- [Action item]: Word for word, restate the entries below and exclude every image.

[Provided information — start]

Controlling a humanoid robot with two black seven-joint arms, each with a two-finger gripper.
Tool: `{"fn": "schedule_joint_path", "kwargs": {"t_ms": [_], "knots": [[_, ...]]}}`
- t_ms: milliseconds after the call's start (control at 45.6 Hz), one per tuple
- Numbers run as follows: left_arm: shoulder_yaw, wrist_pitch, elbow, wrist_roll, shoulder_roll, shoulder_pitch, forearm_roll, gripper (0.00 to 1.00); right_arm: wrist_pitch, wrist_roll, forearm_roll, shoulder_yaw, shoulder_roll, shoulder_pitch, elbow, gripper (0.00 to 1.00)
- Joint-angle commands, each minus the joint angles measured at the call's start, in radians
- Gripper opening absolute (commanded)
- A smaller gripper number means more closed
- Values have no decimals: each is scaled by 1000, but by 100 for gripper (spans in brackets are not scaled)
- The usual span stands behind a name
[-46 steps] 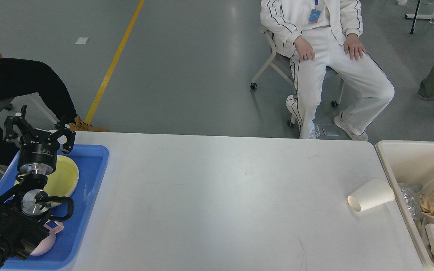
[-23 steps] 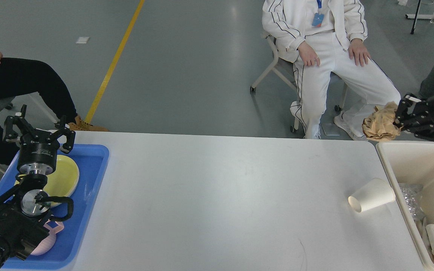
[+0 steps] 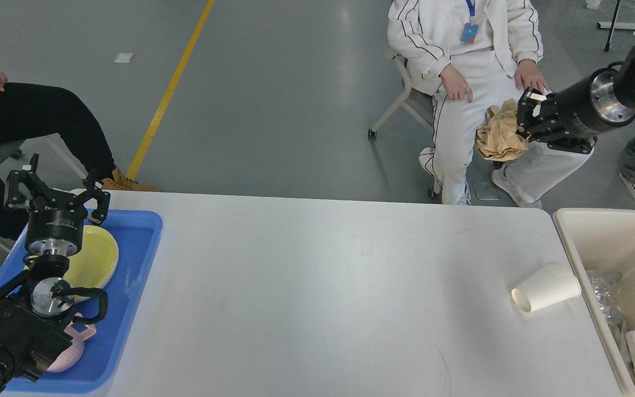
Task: Tidy desktop
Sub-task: 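Carry the brown paper ball over the bin and release it, then bring the right gripper back down toward the white paper cup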
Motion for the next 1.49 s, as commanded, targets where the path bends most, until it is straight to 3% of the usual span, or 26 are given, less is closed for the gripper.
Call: {"fn": "schedule_joint_path", "kwargs": {"t_ms": [0,373,394,460,482,920,986,1140,1315,1468], "knots": [[0,0,0,0,0,0,0,96,-154,-2,-1,-3,-6,-143,-85,0],[0,0,0,0,0,0,1,96,-307,0,-1,19,-100,-602,-348,0],[0,0,0,0,-1,0,0,96,-308,2,-1,20,-98,-633,-364,10],[0,0,0,0,0,0,0,96,-319,6,-1,23,-88,-709,-429,86],[0,0,0,0,0,0,0,96,-323,8,-1,28,-85,-720,-452,100],[0,0,0,0,-1,0,0,96,-316,8,0,40,-17,-743,-472,100],[0,0,0,0,0,0,0,96,-310,8,0,30,-17,-670,-464,100],[0,0,0,0,0,0,0,96,-305,6,-1,-157,0,-372,-271,100],[0,0,0,0,0,0,1,96,-278,3,3,-274,115,-92,-80,100],[0,0,0,0,0,0,0,96,-166,3,5,-354,251,145,75,100]]}}
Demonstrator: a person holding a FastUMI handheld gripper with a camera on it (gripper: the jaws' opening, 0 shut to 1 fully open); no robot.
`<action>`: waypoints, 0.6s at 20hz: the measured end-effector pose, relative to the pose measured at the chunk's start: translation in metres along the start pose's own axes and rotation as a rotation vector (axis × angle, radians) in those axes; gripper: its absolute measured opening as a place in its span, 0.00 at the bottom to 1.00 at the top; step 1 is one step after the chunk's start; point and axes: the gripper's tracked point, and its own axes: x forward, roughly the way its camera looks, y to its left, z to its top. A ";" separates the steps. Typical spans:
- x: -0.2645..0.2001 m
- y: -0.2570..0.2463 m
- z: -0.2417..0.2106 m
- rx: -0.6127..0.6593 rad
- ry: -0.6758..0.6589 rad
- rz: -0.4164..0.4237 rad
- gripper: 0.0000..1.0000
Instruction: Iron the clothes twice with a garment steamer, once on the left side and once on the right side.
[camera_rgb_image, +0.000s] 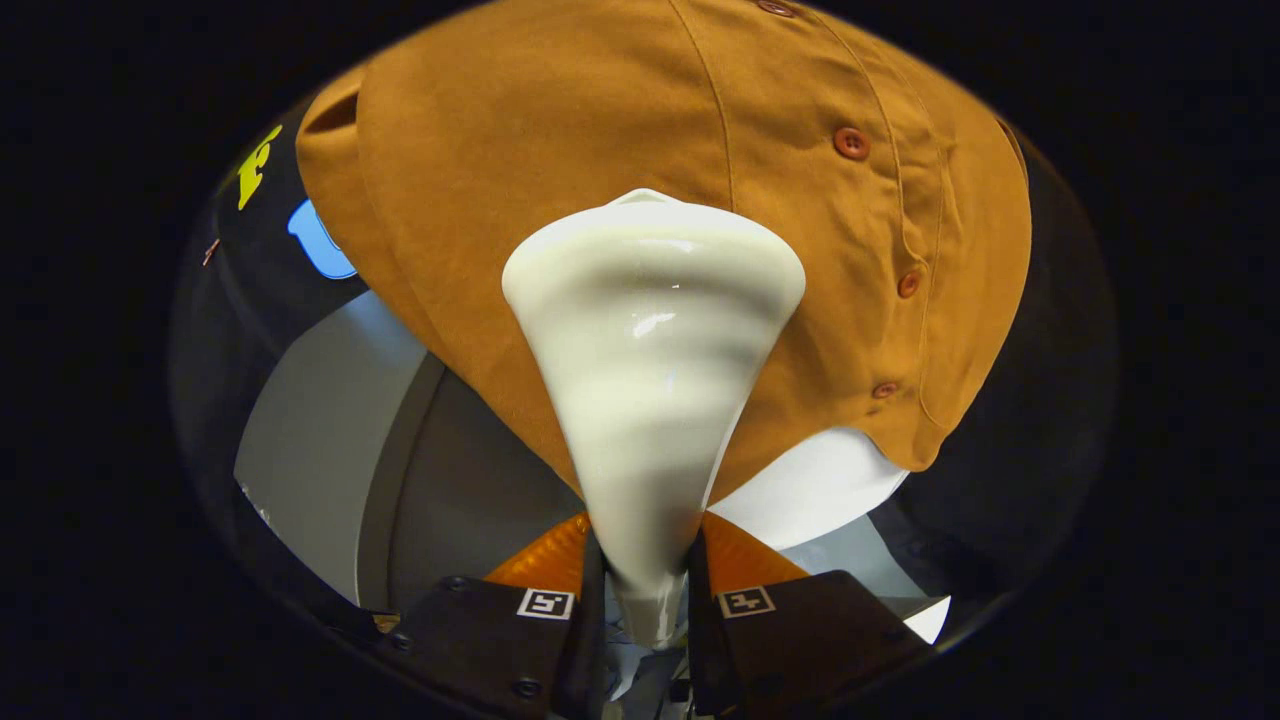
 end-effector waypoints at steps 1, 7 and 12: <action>0.000 -0.003 -0.007 0.002 0.013 -0.008 0.37; -0.035 -0.006 -0.003 -0.009 -0.042 -0.032 0.37; -0.091 -0.021 0.058 -0.004 -0.215 -0.047 0.37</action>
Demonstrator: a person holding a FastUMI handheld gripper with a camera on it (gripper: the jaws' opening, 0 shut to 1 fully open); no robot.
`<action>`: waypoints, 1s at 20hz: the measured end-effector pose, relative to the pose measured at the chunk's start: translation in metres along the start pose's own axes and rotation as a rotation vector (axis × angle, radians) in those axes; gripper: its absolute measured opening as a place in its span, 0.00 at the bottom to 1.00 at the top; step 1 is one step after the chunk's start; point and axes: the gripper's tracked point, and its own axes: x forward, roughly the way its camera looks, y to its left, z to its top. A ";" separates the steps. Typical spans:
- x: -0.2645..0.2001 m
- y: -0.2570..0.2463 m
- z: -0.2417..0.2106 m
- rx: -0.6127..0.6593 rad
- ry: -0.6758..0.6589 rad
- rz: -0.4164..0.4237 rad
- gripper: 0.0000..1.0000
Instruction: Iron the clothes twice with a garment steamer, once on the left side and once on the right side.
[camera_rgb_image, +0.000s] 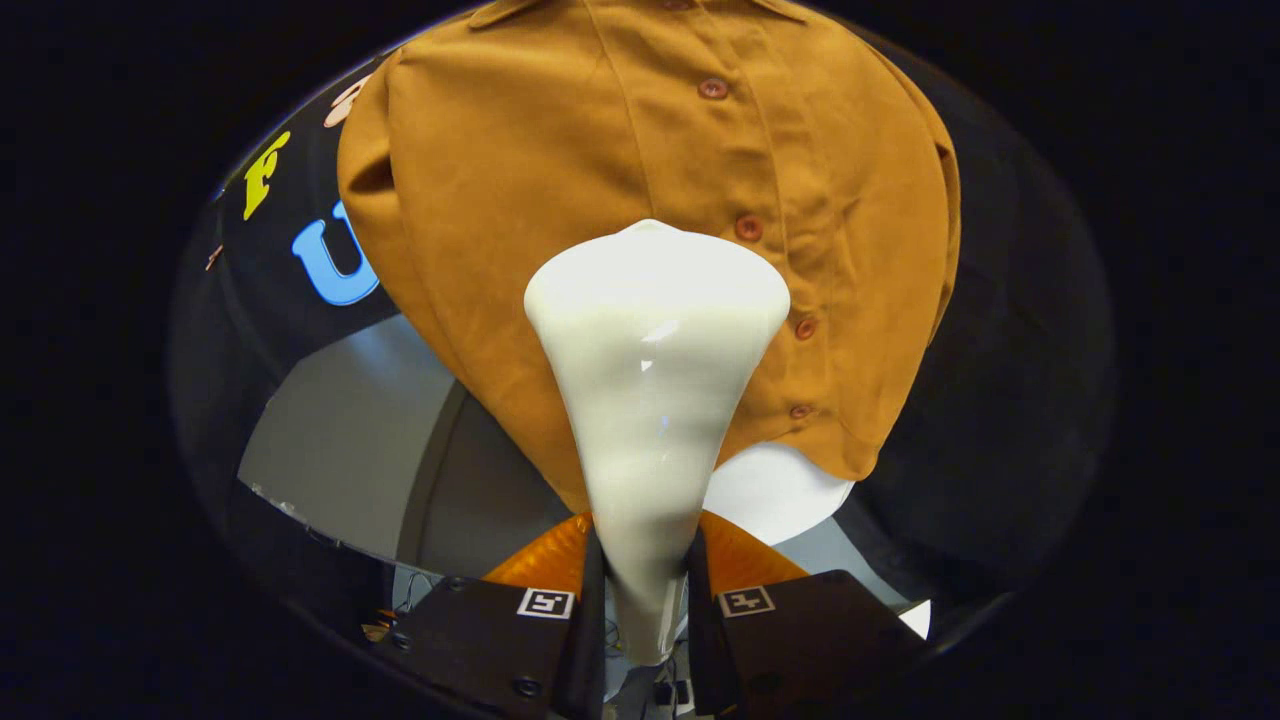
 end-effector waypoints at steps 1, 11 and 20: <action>-0.012 -0.004 0.019 0.005 -0.038 -0.006 0.37; -0.055 -0.068 0.154 0.033 -0.305 -0.098 0.37; -0.032 -0.092 0.174 0.070 -0.300 -0.108 0.37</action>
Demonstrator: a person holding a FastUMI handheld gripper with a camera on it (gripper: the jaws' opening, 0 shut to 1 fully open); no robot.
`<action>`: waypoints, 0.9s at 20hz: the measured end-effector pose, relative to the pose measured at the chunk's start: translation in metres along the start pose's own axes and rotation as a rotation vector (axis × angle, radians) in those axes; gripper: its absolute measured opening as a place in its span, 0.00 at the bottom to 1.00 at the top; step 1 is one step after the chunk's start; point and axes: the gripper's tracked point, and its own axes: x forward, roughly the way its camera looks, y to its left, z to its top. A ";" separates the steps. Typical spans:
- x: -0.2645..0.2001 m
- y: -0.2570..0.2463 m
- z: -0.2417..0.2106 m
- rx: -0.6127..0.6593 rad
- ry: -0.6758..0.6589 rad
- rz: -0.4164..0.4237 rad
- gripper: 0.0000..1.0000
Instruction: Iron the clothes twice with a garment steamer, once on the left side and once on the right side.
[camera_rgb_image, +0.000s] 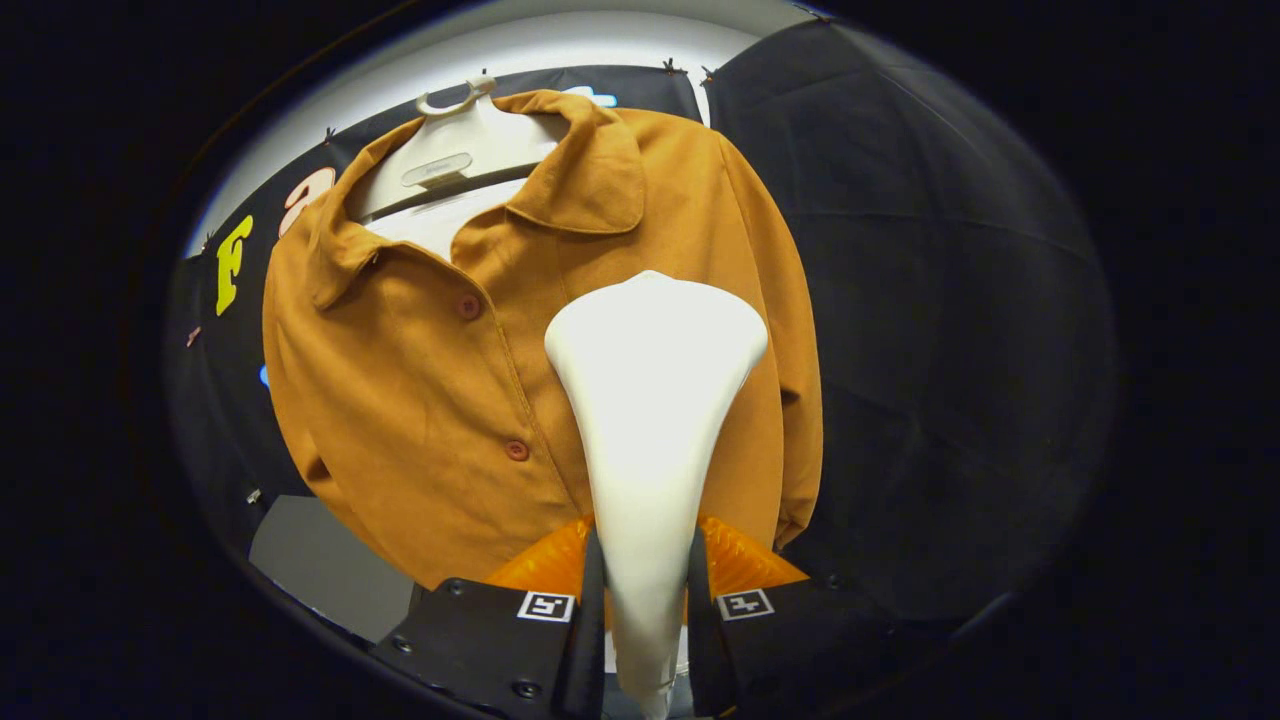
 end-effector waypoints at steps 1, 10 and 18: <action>0.003 -0.001 -0.009 0.000 0.020 -0.004 0.37; 0.023 -0.021 -0.092 0.010 0.222 -0.042 0.37; 0.029 -0.043 -0.165 0.034 0.392 -0.090 0.37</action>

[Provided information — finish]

- [Written solution]:
Controlling a humanoid robot with two black seven-joint arms, each with a two-finger gripper.
Tool: `{"fn": "schedule_joint_path", "kwargs": {"t_ms": [_], "knots": [[_, ...]]}}`
- t_ms: milliseconds after the call's start (control at 45.6 Hz), one per tuple
- Numbers run as follows: left_arm: shoulder_yaw, wrist_pitch, elbow, wrist_roll, shoulder_roll, shoulder_pitch, forearm_roll, gripper (0.00 to 1.00); right_arm: wrist_pitch, wrist_roll, forearm_roll, shoulder_yaw, shoulder_roll, shoulder_pitch, elbow, gripper (0.00 to 1.00)
- Joint-angle commands, each minus the joint angles measured at the call's start, in radians
- Gripper opening absolute (commanded)
- A smaller gripper number means more closed
- Values have no decimals: each is scaled by 1000, but by 100 for gripper (spans in brackets are not scaled)
- The usual span stands behind a name
[-46 steps] 
[-23 steps] 
[+0 steps] 
Task: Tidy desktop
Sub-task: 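Carry the brown paper ball over the bin and release it, then bring the right gripper back down toward the white paper cup
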Motion for the next 1.49 s, as commanded, targets where the path bends most, until it is straight to 3% of the usual span, or 26 are given, less is closed for the gripper.
Call: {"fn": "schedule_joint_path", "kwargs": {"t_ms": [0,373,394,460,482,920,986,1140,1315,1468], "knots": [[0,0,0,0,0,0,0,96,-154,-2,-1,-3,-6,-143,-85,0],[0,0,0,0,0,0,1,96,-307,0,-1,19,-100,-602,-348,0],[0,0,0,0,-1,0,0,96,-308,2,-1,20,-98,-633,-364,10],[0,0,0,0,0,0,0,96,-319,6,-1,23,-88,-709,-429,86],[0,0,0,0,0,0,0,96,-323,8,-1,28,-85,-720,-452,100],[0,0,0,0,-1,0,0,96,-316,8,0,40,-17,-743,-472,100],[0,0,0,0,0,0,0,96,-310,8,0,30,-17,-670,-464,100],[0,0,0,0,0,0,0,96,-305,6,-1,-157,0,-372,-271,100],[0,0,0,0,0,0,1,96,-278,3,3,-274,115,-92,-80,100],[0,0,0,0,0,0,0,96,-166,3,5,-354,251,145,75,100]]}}
Demonstrator: a person holding a FastUMI handheld gripper with a camera on it (gripper: the jaws' opening, 0 shut to 1 fully open); no robot.
`<action>`: waypoints, 0.6s at 20hz: the measured end-effector pose, relative to the pose measured at the chunk's start: translation in metres along the start pose's own axes and rotation as a rotation vector (axis × angle, radians) in those axes; gripper: its absolute measured opening as a place in its span, 0.00 at the bottom to 1.00 at the top; step 1 is one step after the chunk's start; point and axes: the gripper's tracked point, and its own axes: x forward, roughly the way its camera looks, y to its left, z to its top. A ";" separates the steps. Typical spans:
- x: -0.2645..0.2001 m
- y: -0.2570..0.2463 m
- z: -0.2417..0.2106 m
- rx: -0.6127..0.6593 rad
- ry: -0.6758..0.6589 rad
- rz: -0.4164..0.4237 rad
- gripper: 0.0000..1.0000
Instruction: Iron the clothes twice with a garment steamer, once on the left side and once on the right side.
[camera_rgb_image, +0.000s] 
 end-effector waypoints at steps 1, 7 and 12: <action>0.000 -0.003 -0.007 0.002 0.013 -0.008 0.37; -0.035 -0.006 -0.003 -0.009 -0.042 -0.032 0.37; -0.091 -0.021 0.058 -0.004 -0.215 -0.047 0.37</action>
Demonstrator: a person holding a FastUMI handheld gripper with a camera on it (gripper: the jaws' opening, 0 shut to 1 fully open); no robot.
`<action>`: waypoints, 1s at 20hz: the measured end-effector pose, relative to the pose measured at the chunk's start: translation in metres along the start pose's own axes and rotation as a rotation vector (axis × angle, radians) in those axes; gripper: its absolute measured opening as a place in its span, 0.00 at the bottom to 1.00 at the top; step 1 is one step after the chunk's start; point and axes: the gripper's tracked point, and its own axes: x forward, roughly the way its camera looks, y to its left, z to its top. A ";" separates the steps. Typical spans:
- x: -0.2645..0.2001 m
- y: -0.2570..0.2463 m
- z: -0.2417..0.2106 m
- rx: -0.6127..0.6593 rad
- ry: -0.6758..0.6589 rad
- rz: -0.4164..0.4237 rad
- gripper: 0.0000..1.0000
Instruction: Iron the clothes twice with a garment steamer, once on the left side and once on the right side.
[camera_rgb_image, +0.000s] 
 end-effector waypoints at steps 1, 11 and 20: <action>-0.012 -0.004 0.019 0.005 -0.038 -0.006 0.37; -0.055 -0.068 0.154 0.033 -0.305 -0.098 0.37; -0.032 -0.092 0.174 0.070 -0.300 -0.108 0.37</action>
Demonstrator: a person holding a FastUMI handheld gripper with a camera on it (gripper: the jaws' opening, 0 shut to 1 fully open); no robot.
`<action>`: waypoints, 0.9s at 20hz: the measured end-effector pose, relative to the pose measured at the chunk's start: translation in metres along the start pose's own axes and rotation as a rotation vector (axis × angle, radians) in those axes; gripper: its absolute measured opening as a place in its span, 0.00 at the bottom to 1.00 at the top; step 1 is one step after the chunk's start; point and axes: the gripper's tracked point, and its own axes: x forward, roughly the way its camera looks, y to its left, z to its top. A ";" separates the steps. Typical spans:
- x: -0.2645..0.2001 m
- y: -0.2570..0.2463 m
- z: -0.2417..0.2106 m
- rx: -0.6127..0.6593 rad
- ry: -0.6758..0.6589 rad
- rz: -0.4164..0.4237 rad
- gripper: 0.0000..1.0000
Instruction: Iron the clothes twice with a garment steamer, once on the left side and once on the right side.
[camera_rgb_image, +0.000s] 
 end-effector waypoints at steps 1, 10 and 18: <action>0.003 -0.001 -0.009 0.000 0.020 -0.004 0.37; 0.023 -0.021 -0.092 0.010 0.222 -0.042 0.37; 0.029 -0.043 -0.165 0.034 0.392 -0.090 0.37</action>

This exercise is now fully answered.